Meridian Acceptances Limited v Bobjane Credit Company Limited [2021] KEHC 8388 (KLR)
Full Case Text
REPUBLIC OF KENYA
IN THE HIGH COURT OF KENYAAT NAIROBI
CIVIL APPEAL NO. 550 OF 2018
MERIDIAN ACCEPTANCES LIMITED................................ APPLICANT
VERSUS
BOBJANE CREDIT COMPANY LIMITED...................... RESPONDENT
RULING
1. By its Notice of Motion dated 6th February 2020, the applicant, Meridian Acceptances Limited approached this court principally seeking orders to stay further execution of the judgment delivered on 6th November 2018 by Hon. P.N. Gesora (CM) in Civil Suit No. 3427 of 2013 pending hearing and determination of its appeal.
2. The application is premised on the grounds stated on its face and depositions in the supporting affidavit sworn by Mr. James Ndwigah, it’s Chief Executive Officer. The applicant contends that it is dissatisfied with the judgment of the trial court in which it was ordered to pay the respondent KShs.5,404,545 together with interest at the rate of 3. 5% per month with effect from 30th April 2013 until payment in full as well as costs of the suit; that after filing the instant appeal, it filed an application for stay of execution before the trial court and though conditional stay was granted, it was dissatisfied with the terms of stay imposed by the trial court; that it’s advocates then on record filed a fresh application for stay dated 7th December 2018 before the High Court but by mistake, the advocates quoted Civil Appeal No. 579 of 2018 as the appeal in which the application was filed instead of the current appeal HCCA No. 550 of 2018 which is the appeal in which the application was supposed to be filed; that as a result of this inadvertent error, the application was struck out vide a ruling delivered by this court on 24th May 2019.
3. The applicant further averred that so far, it has paid the respondent a total of KShs.14,071,344 and has in addition issued postdated cheques for the balance of the decretal sum which continue to be banked and their proceeds disbursed to the respondent; that the amounts paid exceeds half of the decretal amount which the respondent indicated to the trial court it was capable of refunding the applicant if its appeal succeeded; that if further execution is not stayed, the whole decretal amount will be paid and it might be impossible to recover the amount in the event the appeal is successful which means that failure to grant stay would render the appeal nugatory; that the applicant is ready and willing to deposit the balance of the decretal amount in a joint interest earning account to secure the same pending determination of the appeal.

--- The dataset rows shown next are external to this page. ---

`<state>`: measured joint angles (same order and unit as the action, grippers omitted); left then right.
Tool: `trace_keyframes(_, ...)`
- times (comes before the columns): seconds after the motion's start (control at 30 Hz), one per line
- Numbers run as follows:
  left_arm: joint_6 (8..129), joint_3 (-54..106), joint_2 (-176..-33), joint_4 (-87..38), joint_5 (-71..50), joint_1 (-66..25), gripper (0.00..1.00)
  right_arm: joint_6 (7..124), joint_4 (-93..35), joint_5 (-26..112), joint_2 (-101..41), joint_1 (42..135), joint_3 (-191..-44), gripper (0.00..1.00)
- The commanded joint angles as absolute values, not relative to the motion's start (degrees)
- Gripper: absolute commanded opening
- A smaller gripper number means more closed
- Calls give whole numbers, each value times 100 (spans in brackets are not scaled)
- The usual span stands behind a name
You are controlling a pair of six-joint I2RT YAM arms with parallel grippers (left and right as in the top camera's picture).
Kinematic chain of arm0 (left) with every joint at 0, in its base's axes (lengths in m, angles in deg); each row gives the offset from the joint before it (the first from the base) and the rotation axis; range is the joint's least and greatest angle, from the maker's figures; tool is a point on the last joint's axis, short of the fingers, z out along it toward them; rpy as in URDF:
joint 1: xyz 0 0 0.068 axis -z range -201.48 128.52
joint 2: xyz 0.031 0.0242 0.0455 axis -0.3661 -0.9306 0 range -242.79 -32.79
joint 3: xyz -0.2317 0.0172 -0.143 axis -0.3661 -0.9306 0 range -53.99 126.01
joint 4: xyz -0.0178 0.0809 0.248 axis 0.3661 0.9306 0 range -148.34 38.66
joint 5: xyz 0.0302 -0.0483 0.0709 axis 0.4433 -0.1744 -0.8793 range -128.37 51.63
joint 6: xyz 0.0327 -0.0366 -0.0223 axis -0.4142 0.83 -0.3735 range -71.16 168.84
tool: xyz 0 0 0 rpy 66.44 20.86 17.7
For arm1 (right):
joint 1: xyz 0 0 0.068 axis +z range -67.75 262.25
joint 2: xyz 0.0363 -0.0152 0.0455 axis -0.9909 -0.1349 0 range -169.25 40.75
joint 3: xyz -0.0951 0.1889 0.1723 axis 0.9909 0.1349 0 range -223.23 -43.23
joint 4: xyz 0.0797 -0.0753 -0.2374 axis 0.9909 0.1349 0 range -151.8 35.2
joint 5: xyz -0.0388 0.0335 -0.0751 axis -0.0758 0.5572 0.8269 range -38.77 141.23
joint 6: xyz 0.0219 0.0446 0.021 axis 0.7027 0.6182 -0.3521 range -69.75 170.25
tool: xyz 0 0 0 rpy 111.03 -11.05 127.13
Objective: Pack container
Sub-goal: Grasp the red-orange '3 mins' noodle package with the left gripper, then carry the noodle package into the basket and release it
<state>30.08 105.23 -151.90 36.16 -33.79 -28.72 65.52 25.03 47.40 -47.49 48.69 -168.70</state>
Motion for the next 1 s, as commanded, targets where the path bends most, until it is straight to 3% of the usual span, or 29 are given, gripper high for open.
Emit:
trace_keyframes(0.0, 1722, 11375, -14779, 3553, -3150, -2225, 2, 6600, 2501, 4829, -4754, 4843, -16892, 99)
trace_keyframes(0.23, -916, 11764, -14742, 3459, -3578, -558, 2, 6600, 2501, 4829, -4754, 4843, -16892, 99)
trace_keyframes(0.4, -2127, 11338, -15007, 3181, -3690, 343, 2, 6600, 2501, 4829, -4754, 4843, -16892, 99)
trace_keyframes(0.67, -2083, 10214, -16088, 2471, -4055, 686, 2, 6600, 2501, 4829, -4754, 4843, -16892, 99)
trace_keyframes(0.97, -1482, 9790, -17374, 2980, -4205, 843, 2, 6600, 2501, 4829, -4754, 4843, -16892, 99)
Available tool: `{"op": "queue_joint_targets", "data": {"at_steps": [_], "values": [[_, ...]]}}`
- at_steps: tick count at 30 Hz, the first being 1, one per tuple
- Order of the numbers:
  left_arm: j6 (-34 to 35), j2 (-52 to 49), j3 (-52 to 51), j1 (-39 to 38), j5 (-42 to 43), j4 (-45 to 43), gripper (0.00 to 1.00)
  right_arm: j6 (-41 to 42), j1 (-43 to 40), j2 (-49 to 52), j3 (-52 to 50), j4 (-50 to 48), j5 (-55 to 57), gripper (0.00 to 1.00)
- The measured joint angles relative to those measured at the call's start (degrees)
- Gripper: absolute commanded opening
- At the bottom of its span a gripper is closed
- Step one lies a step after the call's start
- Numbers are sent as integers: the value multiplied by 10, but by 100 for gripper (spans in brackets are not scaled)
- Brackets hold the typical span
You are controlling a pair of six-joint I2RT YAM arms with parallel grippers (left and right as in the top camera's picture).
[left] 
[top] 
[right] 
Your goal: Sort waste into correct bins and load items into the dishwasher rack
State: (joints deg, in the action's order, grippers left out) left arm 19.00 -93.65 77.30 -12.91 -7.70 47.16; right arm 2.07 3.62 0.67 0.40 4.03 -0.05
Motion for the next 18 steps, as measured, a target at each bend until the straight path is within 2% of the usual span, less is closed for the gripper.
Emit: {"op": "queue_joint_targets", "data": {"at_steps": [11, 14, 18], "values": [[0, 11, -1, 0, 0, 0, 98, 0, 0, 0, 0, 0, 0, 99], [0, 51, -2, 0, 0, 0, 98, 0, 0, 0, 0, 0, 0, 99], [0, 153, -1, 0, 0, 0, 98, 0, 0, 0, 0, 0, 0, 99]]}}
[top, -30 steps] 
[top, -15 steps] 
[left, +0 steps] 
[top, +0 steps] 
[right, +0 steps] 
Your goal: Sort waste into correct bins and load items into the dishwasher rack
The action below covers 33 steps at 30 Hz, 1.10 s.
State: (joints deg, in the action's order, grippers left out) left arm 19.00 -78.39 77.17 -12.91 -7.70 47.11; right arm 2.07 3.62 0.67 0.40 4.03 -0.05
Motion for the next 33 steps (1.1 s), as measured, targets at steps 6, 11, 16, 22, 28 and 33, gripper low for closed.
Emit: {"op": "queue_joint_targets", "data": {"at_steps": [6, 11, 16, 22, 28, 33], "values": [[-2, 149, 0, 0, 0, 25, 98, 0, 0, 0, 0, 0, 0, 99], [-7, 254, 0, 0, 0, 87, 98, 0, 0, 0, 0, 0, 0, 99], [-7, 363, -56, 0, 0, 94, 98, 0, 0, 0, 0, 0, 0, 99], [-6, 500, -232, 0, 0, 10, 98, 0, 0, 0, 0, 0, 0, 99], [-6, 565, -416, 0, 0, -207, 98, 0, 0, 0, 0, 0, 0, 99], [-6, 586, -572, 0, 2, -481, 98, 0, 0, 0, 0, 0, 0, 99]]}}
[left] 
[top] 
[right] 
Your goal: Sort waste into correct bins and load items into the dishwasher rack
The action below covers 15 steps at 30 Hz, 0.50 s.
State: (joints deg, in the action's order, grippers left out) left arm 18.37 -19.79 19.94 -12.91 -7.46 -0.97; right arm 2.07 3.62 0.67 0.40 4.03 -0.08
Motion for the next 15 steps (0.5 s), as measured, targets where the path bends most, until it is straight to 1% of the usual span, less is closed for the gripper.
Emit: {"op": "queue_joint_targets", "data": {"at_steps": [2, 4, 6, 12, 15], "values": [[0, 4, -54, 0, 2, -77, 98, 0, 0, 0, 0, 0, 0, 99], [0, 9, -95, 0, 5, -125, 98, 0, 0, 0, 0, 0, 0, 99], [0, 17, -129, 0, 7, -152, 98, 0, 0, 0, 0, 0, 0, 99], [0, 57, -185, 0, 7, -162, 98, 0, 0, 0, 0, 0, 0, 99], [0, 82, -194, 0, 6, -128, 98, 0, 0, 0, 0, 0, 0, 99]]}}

4. The application is opposed. The respondent’s Director Mr. Patrick Kinyua Njagi swore a replying affidavit in which he admitted that so far, the applicant has paid KShs.14,071,344 out of KShs.18,857,014. 63 decreed by the trial court; that the balance now outstanding is KShs.4,785,672.
5. Further, Mr. Njagi deponed that the applicant is not deserving of the exercise of the court’s discretion since in his view, it has approached the court with unclean hands having issued six post dated cheques which it had no intention of honouring; that though the applicant had given the respondent the go ahead to deposit the cheques, on presentation to the bank, they were dishonoured as the applicant had stopped their payment.
6. The deponent in addition asserted that the respondent is financially sound and is capable of refunding the applicant any money that may be found due to it in the unlikely event that the appeal succeeds. He annexed evidence of the respondent’s financial capability in the form of certificates of balance of funds in its various bank and money market accounts.
7. By consent of the parties, the application was canvassed by way of written submissions. The firm of Waweru Gatonye & Company Advocates filed submissions on behalf of the applicant dated 27th October 2020 while the firm of Muciimi Mbaka & Company Advocates filed submissions on behalf of the respondent dated 11th November 2020.
8. I have carefully considered the application, the affidavits sworn in support and in opposition to the application, the parties’ rival written submissions and the authorities cited.
At the outset, I wish to state that the relief of stay of execution pending appeal is discretionary but like all other judicial discretions, the discretion must be exercised judiciously in accordance with the law and not whimsically or capriciously.
9. The parameters within which the court ought to exercise its discretion in applications such as the current one are set out under Order 42 Rule 6 (2) of the Civil Procedure Rules. The rule is clear that in order to be deserving of orders of stay, the applicant must satisfy the court that unless stay is granted, he stands to suffer substantial loss; that the application has been made without unreasonable delay and that he has given adequate security for the due performance of the decree or order subject of appeal.
10. Starting with the requirement that the application must be made without unreasonable delay, I find that the decision challenged on appeal was delivered on 6th November 2018. The appeal was filed on 9th September 2019 about 10 months later while the instant application was filed on 6th February 2020 about one year and four months later.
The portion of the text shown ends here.